From the line holding "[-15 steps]" to the final line below, restate each line word for word and add nothing.
***
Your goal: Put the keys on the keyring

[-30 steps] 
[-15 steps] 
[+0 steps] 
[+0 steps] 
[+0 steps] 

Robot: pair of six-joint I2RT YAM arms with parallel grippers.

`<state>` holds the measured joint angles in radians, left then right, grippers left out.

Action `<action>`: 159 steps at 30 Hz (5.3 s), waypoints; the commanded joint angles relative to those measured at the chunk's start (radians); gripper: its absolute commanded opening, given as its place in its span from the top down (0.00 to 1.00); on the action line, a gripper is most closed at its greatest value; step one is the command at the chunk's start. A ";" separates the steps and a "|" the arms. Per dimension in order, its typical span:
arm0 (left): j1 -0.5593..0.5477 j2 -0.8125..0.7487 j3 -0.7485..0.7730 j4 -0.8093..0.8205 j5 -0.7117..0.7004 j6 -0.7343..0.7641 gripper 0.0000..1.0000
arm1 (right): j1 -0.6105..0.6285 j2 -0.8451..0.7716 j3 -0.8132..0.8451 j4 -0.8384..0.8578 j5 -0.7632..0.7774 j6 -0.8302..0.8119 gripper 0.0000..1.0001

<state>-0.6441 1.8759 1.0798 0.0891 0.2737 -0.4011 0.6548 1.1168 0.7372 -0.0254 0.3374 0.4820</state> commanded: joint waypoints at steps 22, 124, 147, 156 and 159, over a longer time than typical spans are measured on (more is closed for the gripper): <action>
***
EXPECTED ANSWER:
[-15 steps] 
[+0 steps] 
[+0 steps] 
[+0 steps] 

Robot: pair of six-joint I2RT YAM arms with parallel grippers.

`<state>` holds the measured joint angles in radians, left then right, grippers left out.

Action `<action>`: 159 steps at 30 Hz (5.3 s), waypoints; the commanded joint angles relative to those measured at the chunk's start (radians); gripper: its absolute commanded opening, given as its place in its span from the top down (0.00 to 1.00); on the action line, a gripper is most closed at its greatest value; step one is the command at the chunk's start. A ";" separates the steps and a "|" the arms. Per dimension in order, its typical span:
arm0 (left): j1 -0.5593..0.5477 j2 -0.8125..0.7487 j3 -0.7485..0.7730 j4 -0.8093..0.8205 j5 -0.7117..0.7004 j6 -0.7343..0.7641 gripper 0.0000..1.0000
arm1 (right): j1 -0.6105..0.6285 j2 -0.8451..0.7716 j3 -0.8132..0.8451 j4 -0.8384..0.8578 j5 -0.7632..0.7774 j6 -0.8302..0.8119 gripper 0.0000..1.0001

<state>-0.6441 1.8759 1.0798 0.0891 0.2737 -0.4011 0.6548 1.1168 0.7372 -0.0254 0.3374 0.4820</state> commanded: joint waypoints at steps 22, 124, 147, 156 and 159, over a longer time than typical spans are measured on (more is closed for the gripper): <action>

This exercise is done.